Microscopic organisms that penetrate calcareous structures by actively dissolving the carbonate matrix, namely microendoliths, have an important influence on the breakdown of marine carbonates. The study of these microorganisms and the bioerosion traces they produce is crucial for understanding the impact of their bioeroding activity on the carbonate recycling in environments under global climate change. Traditionally, either the extracted microendoliths were studied by conventional microscopy or their traces were investigated using scanning electron microscopy (SEM) of epoxy resin casts. A visualisation of the microendoliths in situ, that is within their complex microbioerosion structures, was previously limited to the laborious and time-consuming double-inclusion cast-embedding technique. Here, we assess the applicability of various fluorescence staining methods in combination with confocal laser scanning microscopy (CLSM) for the study of fungal microendoliths in situ in partly translucent mollusc shells.

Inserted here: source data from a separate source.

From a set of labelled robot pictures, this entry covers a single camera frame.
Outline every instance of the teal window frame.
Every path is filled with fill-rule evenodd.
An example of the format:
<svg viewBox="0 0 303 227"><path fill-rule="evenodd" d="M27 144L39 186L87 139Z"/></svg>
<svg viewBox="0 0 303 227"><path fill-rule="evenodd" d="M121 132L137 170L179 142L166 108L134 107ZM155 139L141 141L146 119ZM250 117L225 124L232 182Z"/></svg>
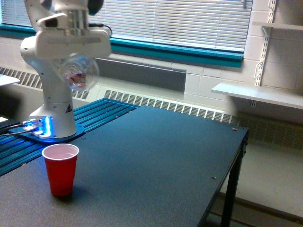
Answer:
<svg viewBox="0 0 303 227"><path fill-rule="evenodd" d="M25 38L33 36L35 33L35 30L31 27L0 24L1 36ZM236 68L240 68L243 61L243 53L238 52L215 51L117 38L111 38L110 42L113 52L145 57L174 59Z"/></svg>

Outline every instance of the red cup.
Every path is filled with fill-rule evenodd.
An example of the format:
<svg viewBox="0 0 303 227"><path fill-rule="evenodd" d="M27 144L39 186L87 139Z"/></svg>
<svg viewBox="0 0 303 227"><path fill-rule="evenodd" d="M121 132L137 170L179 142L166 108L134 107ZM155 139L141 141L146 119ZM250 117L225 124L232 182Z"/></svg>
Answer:
<svg viewBox="0 0 303 227"><path fill-rule="evenodd" d="M72 192L79 148L72 144L54 144L43 149L51 193L65 196Z"/></svg>

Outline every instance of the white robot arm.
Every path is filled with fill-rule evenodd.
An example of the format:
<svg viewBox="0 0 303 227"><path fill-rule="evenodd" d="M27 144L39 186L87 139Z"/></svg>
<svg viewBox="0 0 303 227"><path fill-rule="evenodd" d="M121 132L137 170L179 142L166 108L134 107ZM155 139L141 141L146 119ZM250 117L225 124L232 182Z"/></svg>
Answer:
<svg viewBox="0 0 303 227"><path fill-rule="evenodd" d="M110 30L90 28L88 23L88 14L96 13L103 0L24 0L24 3L37 34L24 39L21 55L39 73L44 92L43 106L30 115L43 119L41 130L33 134L41 139L69 137L76 133L76 126L71 86L62 75L72 67L74 73L85 78L91 73L85 71L85 65L91 70L97 67L94 58L111 53Z"/></svg>

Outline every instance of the window blinds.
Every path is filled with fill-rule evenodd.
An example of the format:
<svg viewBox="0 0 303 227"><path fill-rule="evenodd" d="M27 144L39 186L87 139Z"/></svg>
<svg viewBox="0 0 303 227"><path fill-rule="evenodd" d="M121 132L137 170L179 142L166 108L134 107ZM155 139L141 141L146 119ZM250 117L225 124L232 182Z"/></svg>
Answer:
<svg viewBox="0 0 303 227"><path fill-rule="evenodd" d="M23 0L1 0L3 23L30 26ZM105 0L89 18L114 38L243 52L252 0Z"/></svg>

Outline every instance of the cup rim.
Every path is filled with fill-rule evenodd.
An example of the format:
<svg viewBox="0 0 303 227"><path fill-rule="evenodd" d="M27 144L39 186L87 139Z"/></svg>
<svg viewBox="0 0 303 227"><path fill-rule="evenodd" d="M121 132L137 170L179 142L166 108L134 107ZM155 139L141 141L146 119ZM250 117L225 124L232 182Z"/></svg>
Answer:
<svg viewBox="0 0 303 227"><path fill-rule="evenodd" d="M51 157L47 157L47 156L44 154L44 151L45 151L46 149L48 149L48 148L50 148L50 147L56 147L56 146L58 146L58 145L65 145L65 146L68 145L69 147L74 147L74 148L76 148L77 153L74 154L74 155L71 156L71 157L66 157L66 158L51 158ZM69 143L57 143L57 144L53 144L53 145L47 146L46 148L44 148L44 149L42 150L42 156L43 156L44 158L49 159L49 160L54 160L54 161L64 161L64 160L68 160L68 159L71 159L71 158L77 156L78 153L79 153L79 148L78 148L77 146L72 145L72 144L69 144Z"/></svg>

Among the tested methods, specific staining with dyes against the DNA (nuclei) of the trace making organisms turned out to be a useful and reproducible approach. Bright and clearly delineated fluorescence signals of microendolithic nuclei allow, for instance, a differentiation between abandoned and still populated microborings. Furthermore, infiltrating the microborings with fluorescently stained resin seems to be of great capability for the visualisation and quantification of microbioerosion structures in their original spatial orientation. Potential fields of application are rapid assessments of endolithic bio- and ichnodiversity and the quantification of the impact of microendoliths on the overall calcium carbonate turnover. The method can be applied after CLSM of the stained microendoliths and retains the opportunity for a subsequent investigation of epoxy casts with SEM. This allows a three-fold approach in studying microendoliths in the context of their microborings, thereby fostering the integration of biological and ichnological aspects of microbial bioerosion.

中文翻译：

---

探索共聚焦激光扫描显微镜 (CLSM) 和荧光染色作为成像和量化海洋微生物侵蚀痕迹及其示踪微内石的工具

通过主动溶解碳酸盐基质（即微内石）来穿透钙质结构的微观生物对海洋碳酸盐的分解具有重要影响。研究这些微生物及其产生的生物侵蚀痕迹对于了解其生物侵蚀活动对全球气候变化环境中碳酸盐循环的影响至关重要。传统上，要么通过常规显微镜研究提取的微内石，要么使用环氧树脂铸件的扫描电子显微镜 (SEM) 研究它们的痕迹。原位微内石的可视化，即在其复杂的微生物侵蚀结构内，以前仅限于费力且耗时的双夹杂物铸造嵌入技术。这里，我们评估了各种荧光染色方法与共聚焦激光扫描显微镜 (CLSM) 相结合的适用性，用于研究部分半透明软体动物壳中的原位真菌微内石。在经过测试的方法中，用染料对示踪生物的 DNA（细胞核）进行特异性染色被证明是一种有用且可重复的方法。例如，微内石核的明亮而清晰的荧光信号允许区分废弃的和仍然存在的微孔。此外，用荧光染色树脂渗透微孔似乎对微生物侵蚀结构在其原始空间方向的可视化和量化具有很大的能力。潜在的应用领域是对内石生物和生物多样性的快速评估以及微内石对整体碳酸钙周转的影响的量化。该方法可以在染色的微内石 CLSM 之后应用, 并保留了随后用 SEM 研究环氧树脂铸件的机会。这允许在微孔的背景下研究微内石的三重方法，从而促进微生物生物侵蚀的生物学和工艺学方面的整合。